Algae invasion at reflecting pool at National Mall

Algae on the reflecting pool. (Photo: James Joslyn)

The reflecting pool in front of the Lincoln Memorial on the National Mall reopened a the end of August after a two year, $34 million reconstruction. It was the largest National Park Service project funded by President Barack Obama's economic stimulus package.

Several weeks later, though, unsightly algae and scum has crept into the reflecting pool again. The algae can be seen at one end of the reflecting pool, almost completely covering the surface of the water.

“Looks like there's a fluffy, kinda cloudlike substance on the water, like it's green,” says Freya Newton, from Australia. “It's not very nice.”

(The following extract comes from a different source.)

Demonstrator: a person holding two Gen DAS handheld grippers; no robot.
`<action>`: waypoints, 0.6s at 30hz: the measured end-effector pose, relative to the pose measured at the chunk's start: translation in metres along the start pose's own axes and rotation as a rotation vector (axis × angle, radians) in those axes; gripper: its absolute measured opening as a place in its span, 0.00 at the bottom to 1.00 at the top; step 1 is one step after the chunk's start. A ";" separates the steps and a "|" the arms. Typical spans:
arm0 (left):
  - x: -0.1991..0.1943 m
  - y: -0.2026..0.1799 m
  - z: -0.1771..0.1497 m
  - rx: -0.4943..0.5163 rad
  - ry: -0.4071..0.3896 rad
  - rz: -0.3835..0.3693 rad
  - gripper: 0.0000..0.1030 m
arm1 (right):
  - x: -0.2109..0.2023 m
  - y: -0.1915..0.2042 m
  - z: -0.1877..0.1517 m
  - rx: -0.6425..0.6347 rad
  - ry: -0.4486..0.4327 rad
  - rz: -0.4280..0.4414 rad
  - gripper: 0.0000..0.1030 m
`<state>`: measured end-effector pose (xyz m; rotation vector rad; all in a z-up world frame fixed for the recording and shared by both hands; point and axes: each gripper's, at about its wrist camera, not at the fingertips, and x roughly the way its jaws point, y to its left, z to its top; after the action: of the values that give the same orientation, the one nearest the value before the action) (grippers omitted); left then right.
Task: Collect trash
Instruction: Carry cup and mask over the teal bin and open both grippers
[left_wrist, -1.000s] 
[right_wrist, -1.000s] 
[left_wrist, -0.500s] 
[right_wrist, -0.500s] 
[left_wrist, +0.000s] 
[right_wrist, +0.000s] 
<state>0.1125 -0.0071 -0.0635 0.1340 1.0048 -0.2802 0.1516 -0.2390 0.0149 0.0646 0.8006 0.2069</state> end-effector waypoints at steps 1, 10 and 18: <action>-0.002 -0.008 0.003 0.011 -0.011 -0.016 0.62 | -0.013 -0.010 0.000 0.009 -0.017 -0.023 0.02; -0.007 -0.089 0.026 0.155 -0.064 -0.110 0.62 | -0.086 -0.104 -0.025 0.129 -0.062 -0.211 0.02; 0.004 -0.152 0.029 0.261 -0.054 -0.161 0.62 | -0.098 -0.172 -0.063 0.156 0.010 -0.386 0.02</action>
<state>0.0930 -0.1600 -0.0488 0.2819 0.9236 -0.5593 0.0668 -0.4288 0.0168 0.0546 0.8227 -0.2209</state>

Before the renovation, the pool had stagnant water in it and had begun to leak and sink into the land.

Now, however, the pool has been re-engineered with a circulation and filtration system. Instead of using city drinking water, it draws river water from the nearby Tidal Basin, which will save 20 million gallons of drinking water each year.

But that’s where the problems stem from. The Park Service says the Tidal Basin water isn’t chemically treated. Instead, it’s treated with ozone. The level of ozone, however, needs to be adjusted to prevent the algae from forming.

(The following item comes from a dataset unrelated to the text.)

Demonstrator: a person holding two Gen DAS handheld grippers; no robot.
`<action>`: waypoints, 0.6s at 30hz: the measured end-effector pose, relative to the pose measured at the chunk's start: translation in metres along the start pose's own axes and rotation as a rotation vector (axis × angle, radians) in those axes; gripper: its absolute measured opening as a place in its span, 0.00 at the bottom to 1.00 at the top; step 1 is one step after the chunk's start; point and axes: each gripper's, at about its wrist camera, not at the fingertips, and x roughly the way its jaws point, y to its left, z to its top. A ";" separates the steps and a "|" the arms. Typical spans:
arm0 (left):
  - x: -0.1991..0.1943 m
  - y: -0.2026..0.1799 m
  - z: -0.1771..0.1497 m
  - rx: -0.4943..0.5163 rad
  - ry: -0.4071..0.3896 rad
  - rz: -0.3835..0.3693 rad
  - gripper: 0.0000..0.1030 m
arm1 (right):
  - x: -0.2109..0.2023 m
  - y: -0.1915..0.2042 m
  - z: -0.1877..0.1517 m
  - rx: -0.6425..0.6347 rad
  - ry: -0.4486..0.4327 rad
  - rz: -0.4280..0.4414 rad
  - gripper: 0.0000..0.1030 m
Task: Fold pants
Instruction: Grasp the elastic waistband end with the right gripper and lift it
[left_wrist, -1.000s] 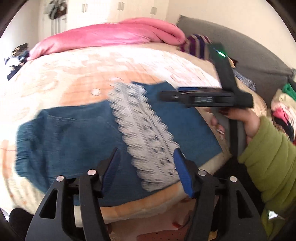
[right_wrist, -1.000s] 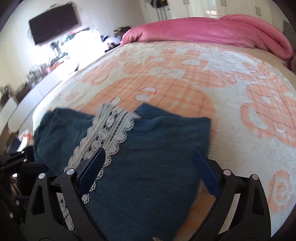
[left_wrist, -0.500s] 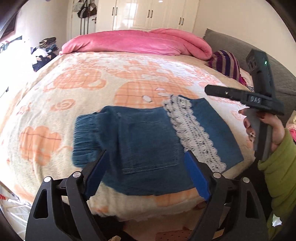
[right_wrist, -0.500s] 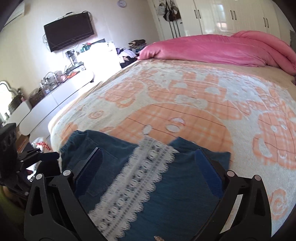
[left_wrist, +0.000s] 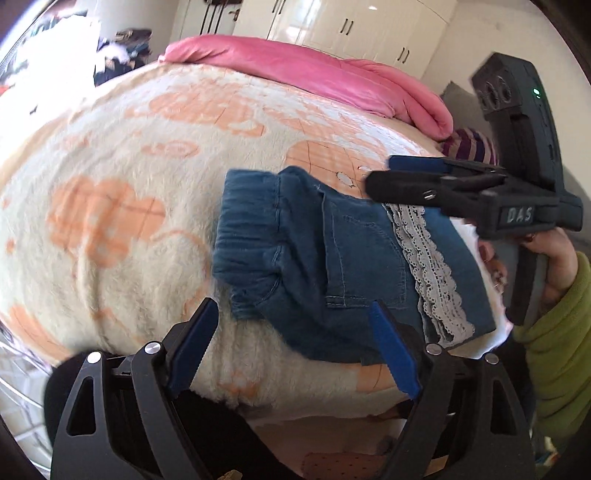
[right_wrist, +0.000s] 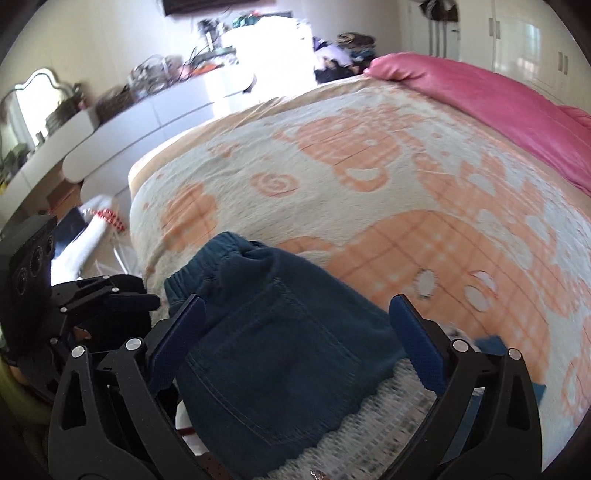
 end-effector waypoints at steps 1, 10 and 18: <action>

In the short term, Park Service staffers are trying to skim algae from the surface. In the long term, it is working to improve the filtration system to prevent further algae from growing.

National Park Service Spokesperson Carol Johnson says it's a new and complex system and they just need to fine-tune it.

“Nobody's ever done this before, so coming in from the Tidal Basin, we have to tweak it, make sure we have enough ozone, and we're pretty confident we've got it right now,” she says. “It's just going to take some time to get rid of what's there.”